• **Task statement**:
Every line below should be copied exactly; drop the pictures.

==*==

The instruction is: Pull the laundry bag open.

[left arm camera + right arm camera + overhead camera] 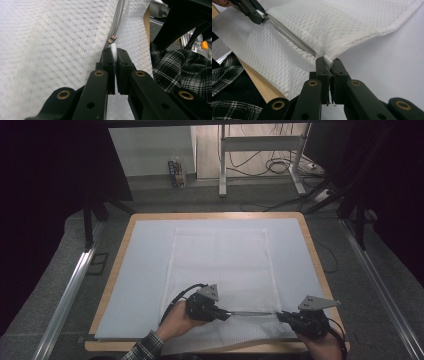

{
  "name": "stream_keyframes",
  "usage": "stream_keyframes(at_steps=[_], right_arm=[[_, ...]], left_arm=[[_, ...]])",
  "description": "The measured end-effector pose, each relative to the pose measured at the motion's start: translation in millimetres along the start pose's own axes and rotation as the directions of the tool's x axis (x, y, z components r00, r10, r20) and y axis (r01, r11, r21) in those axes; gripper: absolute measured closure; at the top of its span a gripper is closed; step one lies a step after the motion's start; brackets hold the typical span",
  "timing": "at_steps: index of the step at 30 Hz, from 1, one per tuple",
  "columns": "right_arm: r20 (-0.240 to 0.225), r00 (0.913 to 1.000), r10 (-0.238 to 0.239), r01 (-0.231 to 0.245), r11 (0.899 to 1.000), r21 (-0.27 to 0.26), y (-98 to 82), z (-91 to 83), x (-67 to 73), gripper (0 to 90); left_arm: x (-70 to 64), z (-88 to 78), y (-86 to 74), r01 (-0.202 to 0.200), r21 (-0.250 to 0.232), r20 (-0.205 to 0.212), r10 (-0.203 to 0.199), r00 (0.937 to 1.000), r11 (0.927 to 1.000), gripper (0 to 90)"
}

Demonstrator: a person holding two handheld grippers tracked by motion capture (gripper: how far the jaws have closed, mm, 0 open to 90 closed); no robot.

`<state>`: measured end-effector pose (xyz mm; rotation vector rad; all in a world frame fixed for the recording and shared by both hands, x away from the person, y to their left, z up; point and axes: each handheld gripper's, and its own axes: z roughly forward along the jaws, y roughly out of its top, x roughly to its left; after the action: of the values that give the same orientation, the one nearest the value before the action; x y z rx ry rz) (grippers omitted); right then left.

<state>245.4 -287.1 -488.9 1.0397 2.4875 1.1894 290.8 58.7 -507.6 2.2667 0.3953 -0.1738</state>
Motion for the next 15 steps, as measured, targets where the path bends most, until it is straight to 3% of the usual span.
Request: stream_keyframes(at_steps=[15], right_arm=[[0.002, 0.9999, 0.013, -0.013, 1.0, -0.001, -0.4, -0.4, -0.3, 85.7]], left_arm=[[1.7, -10.5, -11.7, 0.034, -0.017, -0.005, -0.034, 0.9994, 0.9993, 87.5]])
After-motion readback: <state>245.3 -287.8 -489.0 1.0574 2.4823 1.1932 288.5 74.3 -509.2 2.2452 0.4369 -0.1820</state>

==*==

• **Your solution**:
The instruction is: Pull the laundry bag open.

[left arm camera + right arm camera + overhead camera] 

{
  "name": "stream_keyframes",
  "usage": "stream_keyframes(at_steps=[_], right_arm=[[_, ...]], left_arm=[[_, ...]])",
  "description": "The measured end-effector pose, each relative to the pose measured at the motion's start: translation in millimetres along the start pose's own axes and rotation as the directions of the tool's x axis (x, y, z components r00, r10, r20) and y axis (r01, r11, r21) in those axes; gripper: absolute measured closure; at the top of its span a gripper is closed; step one lies a step after the motion's start; brackets hold the typical span",
  "timing": "at_steps: index of the step at 30 Hz, from 1, one per tuple",
  "columns": "right_arm: r20 (-0.240 to 0.225), r00 (0.913 to 1.000), r10 (-0.238 to 0.239), r01 (-0.231 to 0.245), r11 (0.899 to 1.000), r21 (-0.27 to 0.26), y (-98 to 82), z (-91 to 83), x (-67 to 73), gripper (0 to 90); left_arm: x (-70 to 64), z (-88 to 78), y (-86 to 74), r01 (-0.202 to 0.200), r21 (-0.250 to 0.232), r20 (-0.205 to 0.212), r10 (-0.203 to 0.199), r00 (0.937 to 1.000), r11 (0.927 to 1.000), gripper (0 to 90)"
}

Demonstrator: a person holding two handheld grippers tracked by motion capture (gripper: how far the jaws have closed, mm, 0 open to 90 closed); no robot.

`<state>`: measured end-effector pose (xyz mm; rotation vector rad; all in a world frame fixed for the recording and shared by both hands, x away from the person, y to their left, z up; point and axes: each handheld gripper's, and its own axes: z roughly forward along the jaws, y roughly out of its top, x roughly to its left; after the action: of the values that give the same orientation, the one nearest the value before the action; x y z rx ry rz) (grippers omitted); right then left.

<state>245.4 -287.1 -488.9 1.0397 2.4875 1.1894 290.8 58.7 -507.6 2.2667 0.3953 -0.1738</state>
Motion for the next 15 steps, as measured, targets where the path bends most, until it is straight to 3% of the usual span.
Request: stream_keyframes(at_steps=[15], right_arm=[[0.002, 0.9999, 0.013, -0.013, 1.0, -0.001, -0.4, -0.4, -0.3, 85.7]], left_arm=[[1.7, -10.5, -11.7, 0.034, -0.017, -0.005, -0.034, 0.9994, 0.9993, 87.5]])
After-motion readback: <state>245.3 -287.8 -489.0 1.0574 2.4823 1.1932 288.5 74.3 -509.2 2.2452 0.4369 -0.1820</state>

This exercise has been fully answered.